## INSTRUCTIONS TO FOLLOW
The answer must match the material word for word, with every line included.

═════ PROVIDED DATA

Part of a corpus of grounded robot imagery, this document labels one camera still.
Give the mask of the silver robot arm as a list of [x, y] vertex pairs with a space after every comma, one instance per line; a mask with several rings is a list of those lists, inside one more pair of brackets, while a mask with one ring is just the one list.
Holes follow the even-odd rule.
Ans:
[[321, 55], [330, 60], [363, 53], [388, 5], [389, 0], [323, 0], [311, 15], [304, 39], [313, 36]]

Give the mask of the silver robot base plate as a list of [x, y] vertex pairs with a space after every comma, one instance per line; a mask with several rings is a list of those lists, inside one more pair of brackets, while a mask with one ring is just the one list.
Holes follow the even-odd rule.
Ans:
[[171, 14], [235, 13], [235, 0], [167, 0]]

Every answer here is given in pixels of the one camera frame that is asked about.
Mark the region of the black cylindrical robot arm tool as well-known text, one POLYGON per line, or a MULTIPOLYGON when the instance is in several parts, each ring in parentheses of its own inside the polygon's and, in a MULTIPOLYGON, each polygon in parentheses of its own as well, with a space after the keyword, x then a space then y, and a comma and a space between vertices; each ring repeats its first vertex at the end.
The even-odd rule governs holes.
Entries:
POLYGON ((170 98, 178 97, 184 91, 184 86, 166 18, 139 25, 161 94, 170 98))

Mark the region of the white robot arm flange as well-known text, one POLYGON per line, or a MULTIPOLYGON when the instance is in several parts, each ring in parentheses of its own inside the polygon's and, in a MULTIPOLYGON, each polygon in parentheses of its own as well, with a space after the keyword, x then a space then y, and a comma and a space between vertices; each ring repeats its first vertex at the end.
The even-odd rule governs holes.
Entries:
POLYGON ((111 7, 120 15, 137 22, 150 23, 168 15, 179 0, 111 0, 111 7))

══════════

## RESULT OF THE EXERCISE
Part of a corpus of grounded robot imagery, this document labels one camera still.
Give the mask of the silver robot arm as a list of [x, y] vertex pairs with a space after every comma, one instance per line; a mask with several rings is a list of those lists, inside one more pair of brackets, while a mask with one ring is just the one list.
Holes follow the even-odd rule.
Ans:
[[321, 55], [330, 60], [363, 53], [388, 5], [389, 0], [323, 0], [311, 15], [304, 39], [313, 36]]

Give the mask of the silver robot base plate as a list of [x, y] vertex pairs with a space after every comma, one instance per line; a mask with several rings is a list of those lists, inside one more pair of brackets, while a mask with one ring is just the one list.
Holes follow the even-odd rule.
Ans:
[[171, 14], [235, 13], [235, 0], [167, 0]]

Every answer here is given in pixels of the one camera frame that is asked about.
Mark the region of the black cylindrical robot arm tool as well-known text, one POLYGON per line, or a MULTIPOLYGON when the instance is in several parts, each ring in parentheses of its own inside the polygon's and, in a MULTIPOLYGON, each polygon in parentheses of its own as well, with a space after the keyword, x then a space then y, and a comma and a space between vertices; each ring repeats its first vertex at the end.
The even-odd rule governs holes.
Entries:
POLYGON ((170 98, 178 97, 184 91, 184 86, 166 18, 139 25, 161 94, 170 98))

Mark the region of the white robot arm flange as well-known text, one POLYGON per line, or a MULTIPOLYGON when the instance is in several parts, each ring in parentheses of its own inside the polygon's and, in a MULTIPOLYGON, each polygon in parentheses of its own as well, with a space after the keyword, x then a space then y, and a comma and a space between vertices; each ring repeats its first vertex at the end.
The even-odd rule governs holes.
Entries:
POLYGON ((111 7, 120 15, 137 22, 150 23, 168 15, 179 0, 111 0, 111 7))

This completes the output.